In the entries that follow, the first line to write out is the one containing "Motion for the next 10", and the last is the one containing "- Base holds". Reproduce that stretch exactly, with nothing before or after it.
+++++
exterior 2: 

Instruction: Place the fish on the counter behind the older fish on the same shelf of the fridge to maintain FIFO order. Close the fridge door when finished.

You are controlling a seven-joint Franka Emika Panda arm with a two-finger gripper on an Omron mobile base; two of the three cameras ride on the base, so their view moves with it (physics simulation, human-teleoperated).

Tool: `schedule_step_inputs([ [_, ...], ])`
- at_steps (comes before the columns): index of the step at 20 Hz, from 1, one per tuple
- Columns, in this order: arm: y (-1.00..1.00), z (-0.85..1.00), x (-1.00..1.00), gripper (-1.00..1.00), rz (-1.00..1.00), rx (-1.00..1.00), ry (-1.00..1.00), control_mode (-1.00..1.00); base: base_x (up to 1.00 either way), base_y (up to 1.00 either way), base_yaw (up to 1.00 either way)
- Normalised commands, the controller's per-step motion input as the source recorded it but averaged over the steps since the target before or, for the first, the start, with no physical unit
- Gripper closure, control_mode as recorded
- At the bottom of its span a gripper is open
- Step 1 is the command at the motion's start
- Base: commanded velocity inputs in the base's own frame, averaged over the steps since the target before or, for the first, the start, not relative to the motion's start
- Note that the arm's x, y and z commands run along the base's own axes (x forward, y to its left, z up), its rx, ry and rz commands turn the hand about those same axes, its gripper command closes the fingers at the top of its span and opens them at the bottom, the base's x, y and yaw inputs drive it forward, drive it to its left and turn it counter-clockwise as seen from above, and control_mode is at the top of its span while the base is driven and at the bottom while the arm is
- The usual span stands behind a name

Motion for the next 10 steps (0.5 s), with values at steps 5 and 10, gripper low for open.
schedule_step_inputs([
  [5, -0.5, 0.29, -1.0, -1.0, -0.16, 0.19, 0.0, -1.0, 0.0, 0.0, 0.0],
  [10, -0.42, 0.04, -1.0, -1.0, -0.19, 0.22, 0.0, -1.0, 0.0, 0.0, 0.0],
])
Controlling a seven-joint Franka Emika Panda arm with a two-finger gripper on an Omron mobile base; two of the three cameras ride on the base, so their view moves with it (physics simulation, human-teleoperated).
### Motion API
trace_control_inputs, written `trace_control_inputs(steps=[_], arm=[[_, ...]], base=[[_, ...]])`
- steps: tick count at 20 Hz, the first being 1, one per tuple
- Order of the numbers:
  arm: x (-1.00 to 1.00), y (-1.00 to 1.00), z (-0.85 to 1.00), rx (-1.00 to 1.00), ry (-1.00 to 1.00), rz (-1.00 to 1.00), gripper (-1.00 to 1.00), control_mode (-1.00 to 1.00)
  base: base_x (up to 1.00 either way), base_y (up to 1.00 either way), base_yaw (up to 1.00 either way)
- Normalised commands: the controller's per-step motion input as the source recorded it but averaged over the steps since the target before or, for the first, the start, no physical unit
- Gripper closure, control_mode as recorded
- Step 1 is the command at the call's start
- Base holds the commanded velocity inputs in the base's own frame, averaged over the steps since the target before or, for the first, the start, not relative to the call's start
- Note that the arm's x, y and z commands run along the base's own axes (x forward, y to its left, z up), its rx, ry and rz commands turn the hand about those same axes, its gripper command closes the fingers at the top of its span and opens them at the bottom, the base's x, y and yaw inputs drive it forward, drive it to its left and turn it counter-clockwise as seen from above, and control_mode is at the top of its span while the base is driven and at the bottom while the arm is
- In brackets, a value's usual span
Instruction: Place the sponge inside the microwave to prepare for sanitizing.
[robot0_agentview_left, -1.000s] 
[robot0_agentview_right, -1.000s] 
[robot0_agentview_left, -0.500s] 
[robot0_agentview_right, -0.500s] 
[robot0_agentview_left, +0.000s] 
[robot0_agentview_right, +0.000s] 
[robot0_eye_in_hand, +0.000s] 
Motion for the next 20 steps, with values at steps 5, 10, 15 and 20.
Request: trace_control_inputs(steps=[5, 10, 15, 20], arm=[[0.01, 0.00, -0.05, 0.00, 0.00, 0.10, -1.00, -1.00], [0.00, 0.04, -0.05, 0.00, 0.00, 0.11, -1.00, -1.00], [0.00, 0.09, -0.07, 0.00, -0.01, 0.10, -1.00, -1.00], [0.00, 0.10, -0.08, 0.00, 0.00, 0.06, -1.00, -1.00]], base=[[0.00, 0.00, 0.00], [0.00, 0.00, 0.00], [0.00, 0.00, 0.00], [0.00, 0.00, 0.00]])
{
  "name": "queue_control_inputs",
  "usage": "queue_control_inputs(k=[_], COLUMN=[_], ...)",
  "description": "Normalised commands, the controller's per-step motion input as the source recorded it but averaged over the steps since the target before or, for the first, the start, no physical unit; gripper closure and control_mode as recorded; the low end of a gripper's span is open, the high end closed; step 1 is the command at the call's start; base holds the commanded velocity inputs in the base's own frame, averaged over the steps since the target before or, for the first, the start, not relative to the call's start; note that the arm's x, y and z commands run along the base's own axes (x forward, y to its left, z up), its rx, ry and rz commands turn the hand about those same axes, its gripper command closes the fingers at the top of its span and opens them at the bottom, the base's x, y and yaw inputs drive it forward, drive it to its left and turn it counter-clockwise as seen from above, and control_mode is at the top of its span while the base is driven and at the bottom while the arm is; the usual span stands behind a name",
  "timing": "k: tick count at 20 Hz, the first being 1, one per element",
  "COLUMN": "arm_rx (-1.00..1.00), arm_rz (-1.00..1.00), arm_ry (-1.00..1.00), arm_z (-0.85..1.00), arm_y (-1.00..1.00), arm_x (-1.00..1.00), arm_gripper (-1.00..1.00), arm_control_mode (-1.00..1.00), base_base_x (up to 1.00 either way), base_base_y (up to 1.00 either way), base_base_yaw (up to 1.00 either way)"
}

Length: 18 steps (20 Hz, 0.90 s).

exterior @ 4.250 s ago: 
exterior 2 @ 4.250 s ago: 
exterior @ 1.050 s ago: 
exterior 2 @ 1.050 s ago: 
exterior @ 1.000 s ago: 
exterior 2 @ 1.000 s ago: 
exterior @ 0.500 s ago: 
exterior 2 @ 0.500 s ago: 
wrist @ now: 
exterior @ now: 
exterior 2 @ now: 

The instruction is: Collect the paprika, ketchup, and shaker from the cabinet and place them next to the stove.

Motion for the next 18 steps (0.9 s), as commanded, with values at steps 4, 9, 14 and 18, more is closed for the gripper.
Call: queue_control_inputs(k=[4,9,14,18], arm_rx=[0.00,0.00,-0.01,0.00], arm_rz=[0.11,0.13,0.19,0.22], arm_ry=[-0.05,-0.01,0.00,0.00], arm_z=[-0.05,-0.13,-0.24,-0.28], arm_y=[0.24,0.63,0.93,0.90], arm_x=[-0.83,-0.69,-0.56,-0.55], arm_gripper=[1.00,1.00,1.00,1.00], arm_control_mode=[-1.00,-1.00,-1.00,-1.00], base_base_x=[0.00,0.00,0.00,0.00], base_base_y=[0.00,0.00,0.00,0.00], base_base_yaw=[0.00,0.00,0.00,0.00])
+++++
**Result of the task**
Motion for the next 10 steps (0.5 s), with values at steps 5 and 10, gripper low for open.
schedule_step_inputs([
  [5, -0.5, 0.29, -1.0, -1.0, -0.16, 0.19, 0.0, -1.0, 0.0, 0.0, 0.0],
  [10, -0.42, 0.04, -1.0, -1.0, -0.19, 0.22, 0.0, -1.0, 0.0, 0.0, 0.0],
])
Controlling a seven-joint Franka Emika Panda arm with a two-finger gripper on an Omron mobile base; two of the three cameras ride on the base, so their view moves with it (physics simulation, human-teleoperated).
### Motion API
trace_control_inputs, written `trace_control_inputs(steps=[_], arm=[[_, ...]], base=[[_, ...]])`
- steps: tick count at 20 Hz, the first being 1, one per tuple
- Order of the numbers:
  arm: x (-1.00 to 1.00), y (-1.00 to 1.00), z (-0.85 to 1.00), rx (-1.00 to 1.00), ry (-1.00 to 1.00), rz (-1.00 to 1.00), gripper (-1.00 to 1.00), control_mode (-1.00 to 1.00)
  base: base_x (up to 1.00 either way), base_y (up to 1.00 either way), base_yaw (up to 1.00 either way)
- Normalised commands: the controller's per-step motion input as the source recorded it but averaged over the steps since the target before or, for the first, the start, no physical unit
- Gripper closure, control_mode as recorded
- Step 1 is the command at the call's start
- Base holds the commanded velocity inputs in the base's own frame, averaged over the steps since the target before or, for the first, the start, not relative to the call's start

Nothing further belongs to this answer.